Mikawa Shiho, Mizuguchi Chiharu, Nishitsuji Kazuchika, Baba Teruhiko, Shigenaga Akira, Shimanouchi Toshinori, Sakashita Naomi, Otaka Akira, Akaji Kenichi, Saito Hiroyuki
Department of Biophysical Chemistry, Kyoto Pharmaceutical University, Japan.
Institute of Biomedical Sciences, Graduate School of Pharmaceutical Sciences, Tokushima University, Japan.
FEBS Lett. 2016 Oct;590(20):3492-3500. doi: 10.1002/1873-3468.12426. Epub 2016 Oct 4.

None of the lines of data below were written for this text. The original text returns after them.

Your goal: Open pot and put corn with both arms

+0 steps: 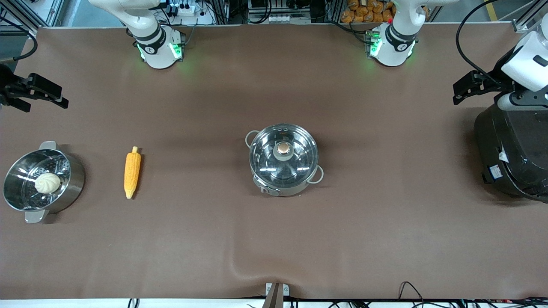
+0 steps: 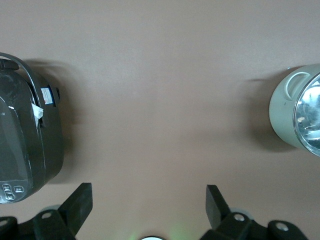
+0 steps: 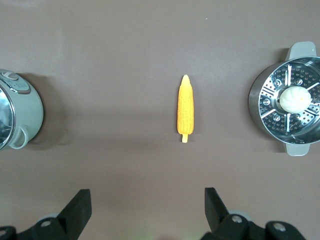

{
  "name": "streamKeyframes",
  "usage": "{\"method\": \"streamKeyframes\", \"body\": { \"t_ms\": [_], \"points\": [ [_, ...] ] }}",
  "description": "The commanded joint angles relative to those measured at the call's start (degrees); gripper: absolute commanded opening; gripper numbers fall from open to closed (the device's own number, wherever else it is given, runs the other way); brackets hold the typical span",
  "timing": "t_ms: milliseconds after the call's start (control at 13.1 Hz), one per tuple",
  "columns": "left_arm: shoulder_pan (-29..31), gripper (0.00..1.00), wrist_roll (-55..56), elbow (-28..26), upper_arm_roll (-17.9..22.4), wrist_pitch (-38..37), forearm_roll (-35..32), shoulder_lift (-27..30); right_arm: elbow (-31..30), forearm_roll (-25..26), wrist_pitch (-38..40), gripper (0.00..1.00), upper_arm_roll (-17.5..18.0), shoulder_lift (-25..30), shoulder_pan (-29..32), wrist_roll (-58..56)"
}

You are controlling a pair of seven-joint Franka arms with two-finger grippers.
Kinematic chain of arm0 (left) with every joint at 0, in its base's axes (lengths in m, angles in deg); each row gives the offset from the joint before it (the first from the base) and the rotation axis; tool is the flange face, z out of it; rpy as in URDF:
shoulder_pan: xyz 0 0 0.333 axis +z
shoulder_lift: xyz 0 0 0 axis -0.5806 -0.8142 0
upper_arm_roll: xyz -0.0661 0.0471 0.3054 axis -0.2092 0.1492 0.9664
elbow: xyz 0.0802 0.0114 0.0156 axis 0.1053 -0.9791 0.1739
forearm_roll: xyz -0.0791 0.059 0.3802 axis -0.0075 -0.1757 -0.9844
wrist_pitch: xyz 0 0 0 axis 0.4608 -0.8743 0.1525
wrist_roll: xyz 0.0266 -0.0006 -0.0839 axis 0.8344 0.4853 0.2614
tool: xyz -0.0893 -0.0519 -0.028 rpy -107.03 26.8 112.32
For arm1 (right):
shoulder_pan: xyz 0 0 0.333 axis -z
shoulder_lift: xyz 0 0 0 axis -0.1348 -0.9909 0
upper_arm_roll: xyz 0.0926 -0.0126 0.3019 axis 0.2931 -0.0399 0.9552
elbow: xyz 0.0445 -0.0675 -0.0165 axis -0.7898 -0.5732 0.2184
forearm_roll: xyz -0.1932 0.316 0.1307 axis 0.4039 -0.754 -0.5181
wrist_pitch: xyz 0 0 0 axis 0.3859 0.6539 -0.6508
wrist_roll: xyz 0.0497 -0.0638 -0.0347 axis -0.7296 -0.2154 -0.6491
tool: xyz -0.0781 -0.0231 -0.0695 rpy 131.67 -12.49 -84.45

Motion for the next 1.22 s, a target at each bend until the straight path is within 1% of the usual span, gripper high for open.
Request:
{"method": "streamKeyframes", "body": {
  "t_ms": [0,76,153,229,382,612,841,918,994,1147],
  "points": [
    [-1.0,1.00,-0.3,1.5,-0.2,0.6,-0.3,-2.3,0.6,0.8,0.5,1.00,0.1,-0.4,0.5,-0.2],
    [-1.8,1.00,2.1,1.3,-0.3,3.7,2.4,-3.0,0.7,2.3,0.5,1.00,0.1,-0.4,0.1,-0.1],
    [-3.5,1.00,7.4,1.3,-1.1,5.8,3.4,-4.1,0.7,3.2,0.5,1.00,0.1,-0.4,0.1,0.1],
    [-5.0,1.00,11.6,1.5,-1.5,6.7,3.3,-5.8,0.7,3.3,0.5,1.00,0.1,-0.4,0.2,0.2],
    [-10.4,1.00,17.7,1.5,-2.3,9.9,2.9,-9.8,0.7,3.3,0.5,1.00,0.1,-0.4,0.1,0.3],
    [-17.7,1.00,32.4,2.3,-2.3,17.8,2.8,-15.5,0.7,3.3,0.3,1.00,0.1,-0.4,0.0,0.5],
    [-23.8,1.00,43.2,9.1,-2.0,20.2,2.7,-24.4,0.3,3.1,-0.3,1.00,0.3,-0.4,-0.6,6.2],
    [-27.3,1.00,48.9,10.1,-1.6,21.9,0.0,-27.0,0.3,3.2,-0.5,1.00,0.3,-0.5,-0.9,6.3],
    [-29.7,1.00,53.4,11.2,-1.3,23.3,-3.2,-28.7,0.0,3.1,-0.9,1.00,0.2,-0.6,-0.8,6.0],
    [-32.0,1.00,55.1,12.1,-1.2,23.8,-4.2,-30.9,-2.5,3.0,-2.3,1.00,0.2,-1.0,-0.6,5.7]
  ]
}}
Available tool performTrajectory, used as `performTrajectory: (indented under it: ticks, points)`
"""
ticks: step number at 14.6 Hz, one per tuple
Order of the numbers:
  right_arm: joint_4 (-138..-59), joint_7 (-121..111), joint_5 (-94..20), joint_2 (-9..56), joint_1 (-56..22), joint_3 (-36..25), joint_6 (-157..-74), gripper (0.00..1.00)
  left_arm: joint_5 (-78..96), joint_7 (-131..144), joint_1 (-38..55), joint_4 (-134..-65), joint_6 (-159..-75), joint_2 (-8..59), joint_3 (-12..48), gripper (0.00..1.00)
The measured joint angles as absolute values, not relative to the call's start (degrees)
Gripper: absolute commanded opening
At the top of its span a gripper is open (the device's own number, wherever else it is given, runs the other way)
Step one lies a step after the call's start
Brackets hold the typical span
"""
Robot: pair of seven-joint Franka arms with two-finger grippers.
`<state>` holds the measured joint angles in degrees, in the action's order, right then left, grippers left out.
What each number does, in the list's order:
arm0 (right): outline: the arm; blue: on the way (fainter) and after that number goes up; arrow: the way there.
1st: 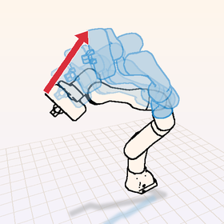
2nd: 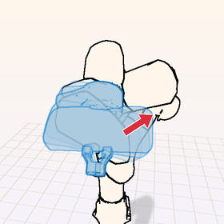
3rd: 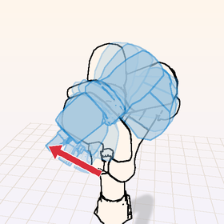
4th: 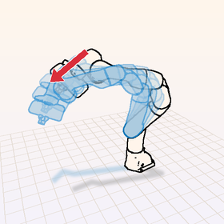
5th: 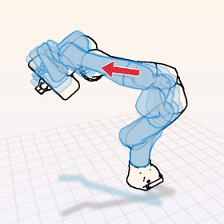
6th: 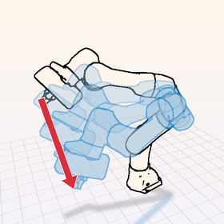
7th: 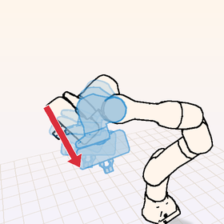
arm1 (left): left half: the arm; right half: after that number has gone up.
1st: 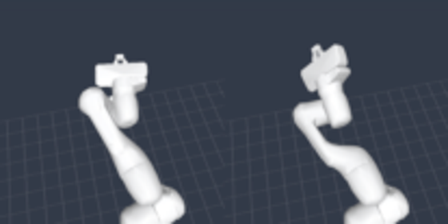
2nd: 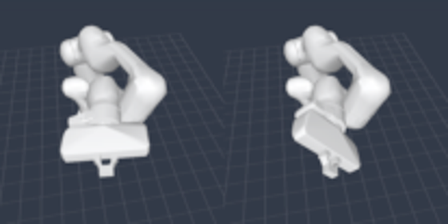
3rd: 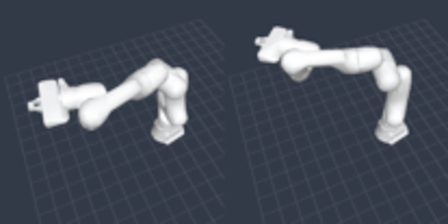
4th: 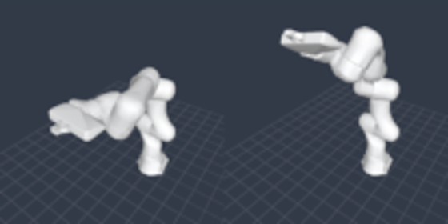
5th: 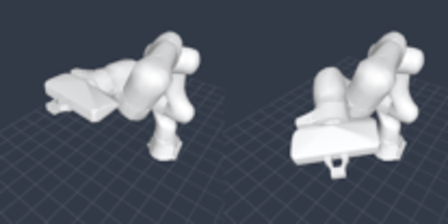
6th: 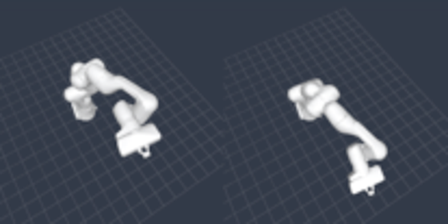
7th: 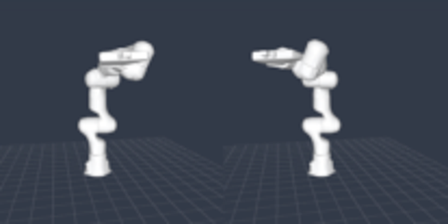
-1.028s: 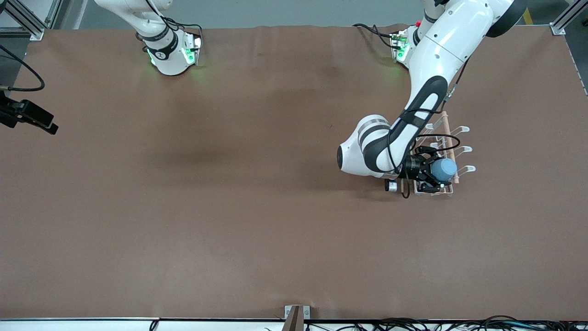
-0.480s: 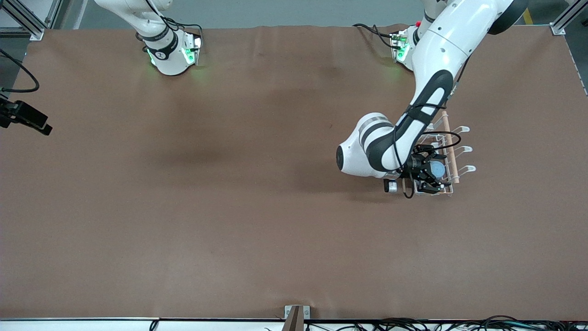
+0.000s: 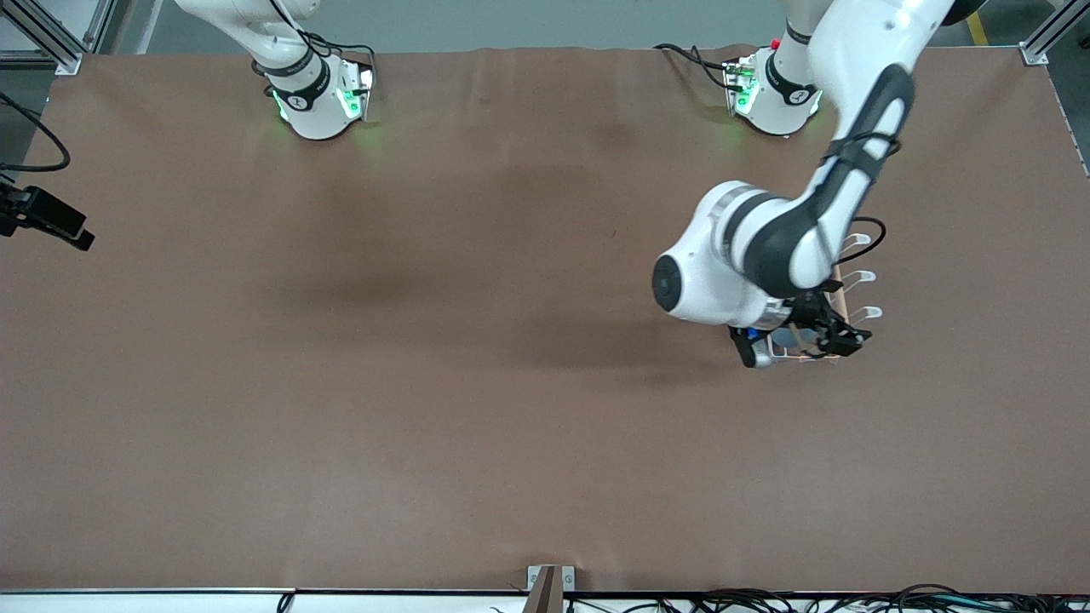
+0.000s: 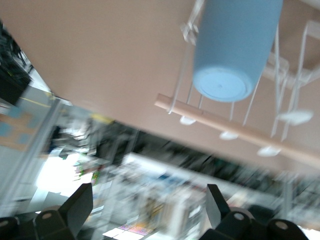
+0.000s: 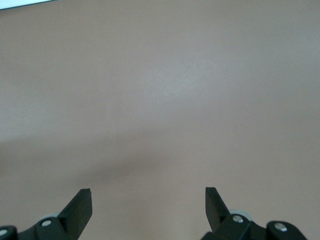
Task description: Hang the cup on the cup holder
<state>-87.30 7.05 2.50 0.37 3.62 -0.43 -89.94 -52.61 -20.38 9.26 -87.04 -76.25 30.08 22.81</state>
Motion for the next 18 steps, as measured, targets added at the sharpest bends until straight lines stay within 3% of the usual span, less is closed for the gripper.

Glycosaminoglycans are known to be associated with extracellular amyloid deposits of various amyloidogenic proteins. In this study, we found that the glycosaminoglycan heparin greatly accelerates the elongation step in fibril formation by the N-terminal 1-83 fragment of human apolipoprotein A-I (apoA-I), especially in the amyloidogenic W50R variant. Using fragment peptides, we demonstrate that heparin significantly promotes β-transition and fibril formation of the highly amyloidogenic region spanning residues 44-65 and colocalizes with fibrils formed by the W50R variant. These results suggest the possible role of glycosaminoglycans in fibril formation by amyloidogenic apoA-I variants.
已知糖胺聚糖与各种淀粉样蛋白的细胞外淀粉样沉积物有关。在本研究中,我们发现糖胺聚糖肝素极大地加速了人载脂蛋白A-I(apoA-I)N端1-83片段在纤维形成过程中的延伸步骤,尤其是在淀粉样变的W50R变体中。使用片段肽,我们证明肝素显著促进了跨越44-65位残基的高度淀粉样变区域的β转变和纤维形成,并与W50R变体形成的纤维共定位。这些结果表明糖胺聚糖在淀粉样变apoA-I变体纤维形成中可能发挥的作用。